4.5 Summary
Hundreds of models have been proposed over the past decades for financial time series attempting to incorporate temporal structure, both for mean modeling, \(\bm{\mu}_t\), and variance modeling, \(\bm{\Sigma}_t\), with the following takeaways:
Mean models range from simple moving averages to more sophisticated ARMA models (or even VECM). However, it is debatable whether they can outperform the simple i.i.d. model, particularly considering the small autocorrelation exhibited by typical financial time series. Nonetheless, the conclusion may greatly depend on the nature and frequency of the financial data.

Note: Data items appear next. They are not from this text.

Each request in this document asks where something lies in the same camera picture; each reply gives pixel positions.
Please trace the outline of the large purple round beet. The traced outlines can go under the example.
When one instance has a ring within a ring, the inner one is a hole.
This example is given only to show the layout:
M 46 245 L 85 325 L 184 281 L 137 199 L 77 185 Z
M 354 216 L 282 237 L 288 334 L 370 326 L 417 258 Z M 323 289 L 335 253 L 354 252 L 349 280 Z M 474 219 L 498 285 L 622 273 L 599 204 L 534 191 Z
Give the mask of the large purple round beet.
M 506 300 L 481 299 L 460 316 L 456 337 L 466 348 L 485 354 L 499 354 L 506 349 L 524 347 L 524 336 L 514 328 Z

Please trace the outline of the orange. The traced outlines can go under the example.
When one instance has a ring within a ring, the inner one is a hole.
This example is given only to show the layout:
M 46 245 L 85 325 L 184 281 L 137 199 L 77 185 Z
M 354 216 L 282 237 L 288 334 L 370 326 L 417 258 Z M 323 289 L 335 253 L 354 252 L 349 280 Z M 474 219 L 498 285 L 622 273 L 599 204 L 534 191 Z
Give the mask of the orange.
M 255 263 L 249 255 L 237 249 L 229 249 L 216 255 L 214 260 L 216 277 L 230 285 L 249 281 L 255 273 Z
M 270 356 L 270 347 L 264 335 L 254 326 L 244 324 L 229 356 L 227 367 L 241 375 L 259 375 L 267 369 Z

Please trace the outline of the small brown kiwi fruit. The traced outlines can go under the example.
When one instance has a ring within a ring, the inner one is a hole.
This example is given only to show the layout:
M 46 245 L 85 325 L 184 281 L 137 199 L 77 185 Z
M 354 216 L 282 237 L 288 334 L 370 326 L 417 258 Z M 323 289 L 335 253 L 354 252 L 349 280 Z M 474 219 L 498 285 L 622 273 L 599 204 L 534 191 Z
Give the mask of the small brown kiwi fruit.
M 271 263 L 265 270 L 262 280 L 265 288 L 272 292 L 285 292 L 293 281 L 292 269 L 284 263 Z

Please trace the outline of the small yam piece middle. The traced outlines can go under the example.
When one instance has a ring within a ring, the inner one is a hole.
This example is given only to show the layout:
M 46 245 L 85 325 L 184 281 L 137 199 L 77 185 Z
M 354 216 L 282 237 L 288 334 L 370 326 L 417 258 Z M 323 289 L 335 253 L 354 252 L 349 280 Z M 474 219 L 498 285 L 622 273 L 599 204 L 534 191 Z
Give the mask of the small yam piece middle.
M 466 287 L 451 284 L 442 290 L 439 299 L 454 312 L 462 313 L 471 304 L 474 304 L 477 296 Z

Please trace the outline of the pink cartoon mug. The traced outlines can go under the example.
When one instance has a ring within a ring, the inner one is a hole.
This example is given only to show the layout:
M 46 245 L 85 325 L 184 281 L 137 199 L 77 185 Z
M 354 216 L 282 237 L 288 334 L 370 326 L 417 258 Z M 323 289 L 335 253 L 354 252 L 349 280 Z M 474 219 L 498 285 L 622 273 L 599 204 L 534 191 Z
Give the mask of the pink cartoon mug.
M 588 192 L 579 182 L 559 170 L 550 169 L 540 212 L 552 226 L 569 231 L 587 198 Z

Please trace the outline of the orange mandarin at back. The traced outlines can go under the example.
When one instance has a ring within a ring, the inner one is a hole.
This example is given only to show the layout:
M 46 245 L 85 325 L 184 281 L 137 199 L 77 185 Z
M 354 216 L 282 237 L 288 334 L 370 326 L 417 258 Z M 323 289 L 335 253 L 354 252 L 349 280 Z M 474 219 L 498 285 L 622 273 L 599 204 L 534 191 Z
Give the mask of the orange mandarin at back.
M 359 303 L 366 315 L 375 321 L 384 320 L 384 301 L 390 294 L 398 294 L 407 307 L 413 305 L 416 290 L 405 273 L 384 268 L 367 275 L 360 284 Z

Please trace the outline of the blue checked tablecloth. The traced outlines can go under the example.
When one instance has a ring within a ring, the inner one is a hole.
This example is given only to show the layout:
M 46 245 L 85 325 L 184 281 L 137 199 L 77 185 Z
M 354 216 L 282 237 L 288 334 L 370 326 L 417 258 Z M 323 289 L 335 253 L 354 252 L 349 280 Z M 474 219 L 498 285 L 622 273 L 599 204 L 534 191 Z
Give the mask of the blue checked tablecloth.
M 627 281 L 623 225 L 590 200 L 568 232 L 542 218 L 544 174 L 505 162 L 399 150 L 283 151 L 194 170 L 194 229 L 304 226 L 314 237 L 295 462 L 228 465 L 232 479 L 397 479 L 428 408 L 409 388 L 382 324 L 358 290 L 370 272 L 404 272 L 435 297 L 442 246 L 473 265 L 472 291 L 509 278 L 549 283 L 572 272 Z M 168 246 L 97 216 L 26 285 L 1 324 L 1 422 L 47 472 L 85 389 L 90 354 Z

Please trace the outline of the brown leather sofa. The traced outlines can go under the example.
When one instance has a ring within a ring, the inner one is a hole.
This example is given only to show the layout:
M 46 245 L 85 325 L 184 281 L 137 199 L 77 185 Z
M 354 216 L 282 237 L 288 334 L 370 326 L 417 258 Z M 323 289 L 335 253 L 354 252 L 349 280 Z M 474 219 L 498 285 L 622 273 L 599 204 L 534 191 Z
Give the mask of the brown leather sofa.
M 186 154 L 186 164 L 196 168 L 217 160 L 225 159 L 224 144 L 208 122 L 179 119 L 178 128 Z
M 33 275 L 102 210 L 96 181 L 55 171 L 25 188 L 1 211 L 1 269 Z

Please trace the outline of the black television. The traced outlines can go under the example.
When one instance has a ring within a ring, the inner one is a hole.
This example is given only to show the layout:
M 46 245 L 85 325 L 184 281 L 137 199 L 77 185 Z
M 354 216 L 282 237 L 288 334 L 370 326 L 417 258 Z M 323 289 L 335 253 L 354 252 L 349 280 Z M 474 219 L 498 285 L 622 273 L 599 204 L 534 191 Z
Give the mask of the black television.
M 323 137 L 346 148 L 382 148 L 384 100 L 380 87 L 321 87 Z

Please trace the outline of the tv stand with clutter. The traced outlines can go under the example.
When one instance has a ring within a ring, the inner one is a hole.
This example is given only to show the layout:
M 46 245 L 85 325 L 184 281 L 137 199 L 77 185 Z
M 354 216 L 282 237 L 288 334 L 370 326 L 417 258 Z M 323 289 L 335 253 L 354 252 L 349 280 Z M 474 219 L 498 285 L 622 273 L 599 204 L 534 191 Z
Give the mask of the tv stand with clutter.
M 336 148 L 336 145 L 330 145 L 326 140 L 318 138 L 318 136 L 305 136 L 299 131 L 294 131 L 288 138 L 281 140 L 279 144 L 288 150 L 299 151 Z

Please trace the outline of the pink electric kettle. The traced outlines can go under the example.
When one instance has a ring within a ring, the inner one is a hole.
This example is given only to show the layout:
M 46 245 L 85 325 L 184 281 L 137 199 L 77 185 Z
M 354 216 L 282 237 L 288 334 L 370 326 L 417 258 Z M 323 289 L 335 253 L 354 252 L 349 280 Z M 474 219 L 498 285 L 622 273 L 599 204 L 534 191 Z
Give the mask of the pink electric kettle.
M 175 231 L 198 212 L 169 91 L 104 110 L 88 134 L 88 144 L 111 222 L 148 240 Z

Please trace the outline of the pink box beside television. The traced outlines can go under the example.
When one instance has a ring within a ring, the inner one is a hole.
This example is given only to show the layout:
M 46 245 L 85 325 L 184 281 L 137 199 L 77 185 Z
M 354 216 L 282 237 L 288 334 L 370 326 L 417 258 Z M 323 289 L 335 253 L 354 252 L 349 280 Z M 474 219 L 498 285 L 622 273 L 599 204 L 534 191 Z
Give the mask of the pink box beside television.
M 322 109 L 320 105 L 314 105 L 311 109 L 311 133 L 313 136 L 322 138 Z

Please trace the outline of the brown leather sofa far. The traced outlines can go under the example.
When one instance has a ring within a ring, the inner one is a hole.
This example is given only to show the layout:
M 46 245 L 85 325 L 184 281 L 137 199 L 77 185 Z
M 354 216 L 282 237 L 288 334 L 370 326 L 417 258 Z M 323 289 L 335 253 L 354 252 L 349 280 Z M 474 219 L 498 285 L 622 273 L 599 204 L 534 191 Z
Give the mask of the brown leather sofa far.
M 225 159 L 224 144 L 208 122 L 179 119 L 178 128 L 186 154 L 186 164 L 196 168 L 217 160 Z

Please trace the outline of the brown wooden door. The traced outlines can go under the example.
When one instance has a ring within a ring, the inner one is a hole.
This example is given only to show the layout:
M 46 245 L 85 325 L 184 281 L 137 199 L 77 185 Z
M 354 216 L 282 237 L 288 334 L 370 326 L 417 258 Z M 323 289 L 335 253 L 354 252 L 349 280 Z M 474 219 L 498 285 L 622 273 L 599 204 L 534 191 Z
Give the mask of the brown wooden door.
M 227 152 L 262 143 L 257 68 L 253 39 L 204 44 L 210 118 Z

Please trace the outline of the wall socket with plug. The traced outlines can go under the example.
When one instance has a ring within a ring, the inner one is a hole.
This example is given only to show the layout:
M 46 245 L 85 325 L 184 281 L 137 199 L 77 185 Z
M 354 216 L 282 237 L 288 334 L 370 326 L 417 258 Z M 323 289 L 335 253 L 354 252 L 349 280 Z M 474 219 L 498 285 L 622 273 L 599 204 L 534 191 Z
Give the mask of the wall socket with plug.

Variance (or volatility) models are undoubtedly practical, as financial data clearly displays a significant degree of temporal structure in variance (or volatility). Two main approaches exist: GARCH modeling, which is by far the most popular direction in econometrics, and stochastic volatility modeling, which arguably produces a more desirable volatility envelope. Interestingly, stochastic volatility has not gained the same popularity as GARCH models, perhaps due to its higher computational complexity (although this can be remedied via Kalman filtering).
State space modeling provides a general and convenient framework for financial time series. In fact, it embraces most of the common models for the mean and it approximates reasonably well the variance models, such as stochastic volatility modeling.
The Kalman filter is an efficient algorithm for fitting financial time series that can be represented as a state space model. Moreover, it enables time-varying modeling, which is essential for financial data. However, its usage does not seem to be as widespread as it deserves within the financial community, despite being covered in standard time series textbooks.